People demand freedom of speech as a compensation for freedom of thought which they seldom use.
 
slayer:

Ranked (assuming generalist offer):
GS
Ms
Jpm/Lazard/evercore/pwp/qatalyst/centerview/bx/other elites

Gap

CS/Barcap/baml/citi/DB

Gap

Top mms/UBS
Strong mms

Gap

Mms

Huge Gap

No name boutiques etc.

You recorded Gap multiple times on the list, just FYI. May wanna fix that.

Also, Gap is only good if you get into the slightly more exclusive Banana Republic group, regular Gap is meh and avoid Old Navy like the plague.

“Millionaires don't use astrology, billionaires do”
 

Look man I don't like this obsession with not ranking on this site. In my opinion it's silly and adds no value. Ranking does add value because kids then know wtf they should do (at least from a prestige/exit pop perspective) about multiple offers.

I know kids at low tier bbs thinking they have it better than the kid at evercore. I mean it's crazy.

 
Best Response
slayer:

Ranked (assuming generalist offer):
GS
Ms
Jpm/Lazard/evercore/pwp/qatalyst/centerview/bx/other elites

Gap

CS/Barcap/baml/citi/DB

Gap

Top mms/UBS
Strong mms

Gap

Mms

Huge Gap

No name boutiques etc.

I hate tiers and the whole prestige thing fostered so evidently on this site, but I want to provide an actual example that ought to serve as a strong enough counterpoint to your post than me dismantling it line by line.

GS TMT last year gave 12 return offers. 7 accepted. 2 of those 5 who passed their offer up went to Blackstone, one to McKinsey, another said "fuck finance, I'm out" and went to a startup, and I don't recall what the 5th ended up doing.

First of all, GS and MS give generalist offers. When you get hired as a summer, you have to go through the placement process; there's no guarantee of getting any of the three groups you pref highest. Chances are, you will, but it's not guaranteed by any means; for example, a friend at GS ranked his three preferences with TMT as the first, yet got put into FIG (well agreed as the bank's other strongest group) without even having it as a listed preference.

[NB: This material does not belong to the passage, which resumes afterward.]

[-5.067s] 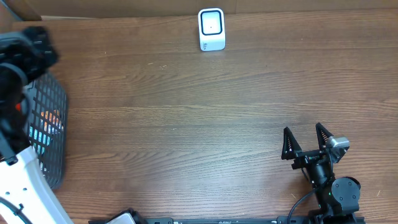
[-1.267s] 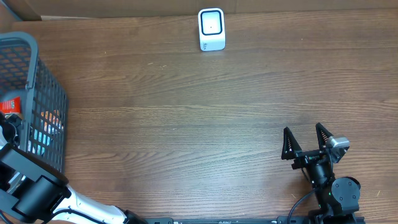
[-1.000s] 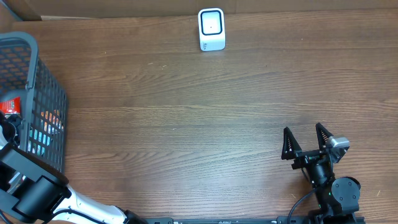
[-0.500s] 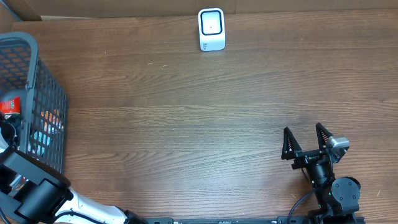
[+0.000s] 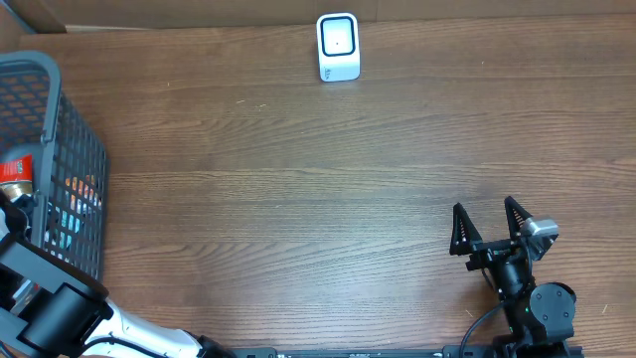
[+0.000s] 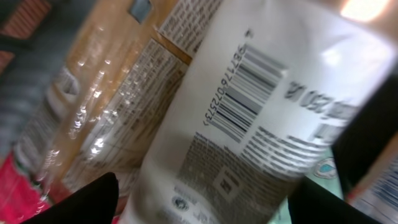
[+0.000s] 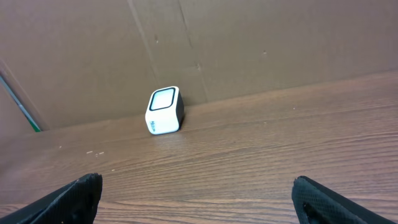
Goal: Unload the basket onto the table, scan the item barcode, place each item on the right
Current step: 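Grasp the white gold-capped tube in the basket with the left gripper, then lift the tube out and lay it on the table center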
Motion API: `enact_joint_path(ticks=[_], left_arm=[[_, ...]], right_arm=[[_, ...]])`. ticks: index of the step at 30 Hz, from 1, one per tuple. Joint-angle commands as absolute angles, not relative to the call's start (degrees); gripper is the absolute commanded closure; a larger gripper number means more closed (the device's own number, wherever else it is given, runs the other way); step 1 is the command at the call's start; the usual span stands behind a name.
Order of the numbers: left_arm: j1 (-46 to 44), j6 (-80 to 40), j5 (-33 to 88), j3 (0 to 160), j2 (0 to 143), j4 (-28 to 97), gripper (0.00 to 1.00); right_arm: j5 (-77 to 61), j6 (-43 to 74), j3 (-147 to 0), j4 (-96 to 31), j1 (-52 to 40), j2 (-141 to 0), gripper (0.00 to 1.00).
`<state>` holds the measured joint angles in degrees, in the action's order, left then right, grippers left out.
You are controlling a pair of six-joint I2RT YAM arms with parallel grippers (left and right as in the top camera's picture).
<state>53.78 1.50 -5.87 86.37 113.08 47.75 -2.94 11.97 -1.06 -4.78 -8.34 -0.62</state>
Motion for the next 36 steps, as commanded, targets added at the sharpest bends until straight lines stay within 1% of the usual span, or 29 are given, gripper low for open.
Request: enact_joint_path(ticks=[1, 2, 3, 4, 5, 6, 7, 13, 16, 22, 27, 29, 33, 36], left_arm=[[54.09, 1.74, -6.37, 84.20, 113.99, 46.76, 0.28], [54.09, 1.74, -6.35, 83.96, 113.99, 46.52, 0.35], [54.09, 1.72, -6.35, 83.94, 113.99, 46.48, 0.45], [54.09, 1.72, -6.37, 83.96, 113.99, 46.46, 0.60], [54.09, 1.74, -6.37, 84.07, 113.97, 46.48, 0.80], [54.09, 1.72, -6.35, 84.31, 113.97, 46.52, 0.94], [54.06, 1.69, -6.24, 84.60, 113.86, 46.83, 0.96], [53.98, 1.69, -3.36, 90.32, 112.36, 52.05, 0.96], [53.98, 0.75, 1.50, 96.42, 111.15, 56.12, 0.96], [53.95, -5.08, 11.25, 110.85, 107.31, 62.11, 0.96], [53.95, -8.80, 24.18, 119.33, 101.93, 64.14, 0.96], [53.87, -10.46, 27.49, 121.47, 99.13, 64.05, 0.96], [51.81, -10.33, 27.09, 125.32, 94.65, 64.14, 0.96], [48.14, -10.33, 25.89, 127.17, 90.78, 64.16, 0.96]], right_arm=[[-2.57, 11.92, -0.45, -4.60, -8.62, -0.16, 0.00], [-2.59, 11.92, -0.45, -4.62, -8.62, -0.16, 0.00], [-2.57, 11.92, -0.45, -4.62, -8.62, -0.16, 0.00], [-2.57, 11.92, -0.45, -4.62, -8.62, -0.16, 0.00], [-2.59, 11.92, -0.45, -4.60, -8.62, -0.16, 0.00], [-2.59, 11.92, -0.45, -4.60, -8.62, -0.16, 0.00], [-2.57, 11.92, -0.45, -4.60, -8.62, -0.16, 0.00], [-2.59, 11.92, -0.45, -4.62, -8.62, -0.16, 0.00], [-2.59, 11.94, -0.45, -4.62, -8.62, -0.16, 0.00], [-2.59, 11.92, -0.45, -4.62, -8.62, -0.16, 0.00], [-2.59, 11.94, -0.45, -4.60, -8.62, -0.16, 0.00], [-2.59, 11.94, -0.45, -4.62, -8.62, -0.16, 0.00], [-2.59, 11.94, -0.45, -4.60, -8.62, -0.16, 0.00], [-2.59, 11.92, -0.45, -4.60, -8.62, -0.16, 0.00]])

When you get hired as a full-time analyst at MS or GS, for regional offices you may get hired to a specific group, but the accelerated recruiting process at the end of the summer is simply a mechanism to get warm bodies into the seats they need. They get the total number they want to fill out their analyst class and worry about the sorting later; it's not until much later in the process (well into the fall semester) that specific desks go out and recruit for a precise role (and even then, it's almost invariably because one of their summers who received an offer took his precious time to decline it and the group ends up scrambling to fill it late in the process).

Blackstone doesn't give generalist offers. If you're in advisory, it's either M&A or Restructuring (although the new M&A Structured Products group has started recruiting separately from the other two).

This is an inherently subjective thing. If you want to work at a distressed, special situations, or event-driven fund, a place like Blackstone or Lazard for restructuring is probably going to set you up better than GS TMT/FIG. Headhunters will love you for being in those groups, but if you can't get past the invitational dinner, coffee chat, or first-round interview because you aren't technically prepared to work at a Centerbridge, York (Credit Opportunities), a Gates, a Fortress (Drawbridge Special Opportunities), or an Angelo Gordon, GLG, Halcyon, Redwood, Litespeed, Solus, Jana, Contrarian, etc., then God bless you, you're stuck in banking.

If you want megafund PE, then yeah, aim for the groups that enjoy perennial positions in the limelight, the usual suspects (strong coverage groups like GS TMT and FIG, MS Media/Comms and CRG, JPM Sponsors and TMT ... strong product groups like MS M&A, GS LevFin, JPM M&A and LevFin).

Long story short, know what you want to do, then identify the best path to help you get there. Blindly following the herd because you heard "this is the best group" will get you lots of headhunter love but won't necessarily get you real skills, and on the buy-side, all they ever want is alpha-generating talent. If you can't produce, get the fuck out of the seat.

I am permanently behind on PMs, it's not personal.